:: Problem description ::
Please restate, exactly as written, the lines running from the beginning of the material through the line that has "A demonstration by" in it.
START Recorded data
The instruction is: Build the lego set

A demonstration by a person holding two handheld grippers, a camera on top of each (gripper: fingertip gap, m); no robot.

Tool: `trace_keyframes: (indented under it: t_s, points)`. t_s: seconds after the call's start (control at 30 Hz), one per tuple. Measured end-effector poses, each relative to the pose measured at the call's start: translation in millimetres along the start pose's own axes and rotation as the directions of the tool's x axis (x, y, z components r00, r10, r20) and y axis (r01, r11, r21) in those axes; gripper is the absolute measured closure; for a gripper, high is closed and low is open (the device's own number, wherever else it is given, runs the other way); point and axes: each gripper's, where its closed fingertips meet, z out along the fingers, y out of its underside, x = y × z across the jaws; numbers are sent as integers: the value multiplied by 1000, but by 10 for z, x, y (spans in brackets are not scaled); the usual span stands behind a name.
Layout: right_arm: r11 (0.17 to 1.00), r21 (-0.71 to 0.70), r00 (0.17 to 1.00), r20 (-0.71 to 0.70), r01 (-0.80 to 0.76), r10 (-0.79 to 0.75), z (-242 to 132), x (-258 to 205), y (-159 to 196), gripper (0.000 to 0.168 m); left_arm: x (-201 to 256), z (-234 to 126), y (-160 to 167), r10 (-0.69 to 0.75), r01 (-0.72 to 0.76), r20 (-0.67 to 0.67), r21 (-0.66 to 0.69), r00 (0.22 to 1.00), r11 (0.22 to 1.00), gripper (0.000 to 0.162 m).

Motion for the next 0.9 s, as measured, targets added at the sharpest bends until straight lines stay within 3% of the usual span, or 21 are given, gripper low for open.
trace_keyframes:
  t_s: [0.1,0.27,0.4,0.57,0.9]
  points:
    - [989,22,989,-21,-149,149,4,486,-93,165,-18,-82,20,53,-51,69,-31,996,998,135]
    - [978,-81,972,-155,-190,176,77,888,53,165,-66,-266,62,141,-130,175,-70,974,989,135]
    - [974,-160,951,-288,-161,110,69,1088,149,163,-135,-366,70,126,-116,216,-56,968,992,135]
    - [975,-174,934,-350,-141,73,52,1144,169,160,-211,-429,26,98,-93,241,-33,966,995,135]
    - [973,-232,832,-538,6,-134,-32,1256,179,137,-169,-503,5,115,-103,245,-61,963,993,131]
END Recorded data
:: Response ::
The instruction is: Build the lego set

A demonstration by a person holding two handheld grippers, a camera on top of each (gripper: fingertip gap, m); no robot.

The required output has been given in full.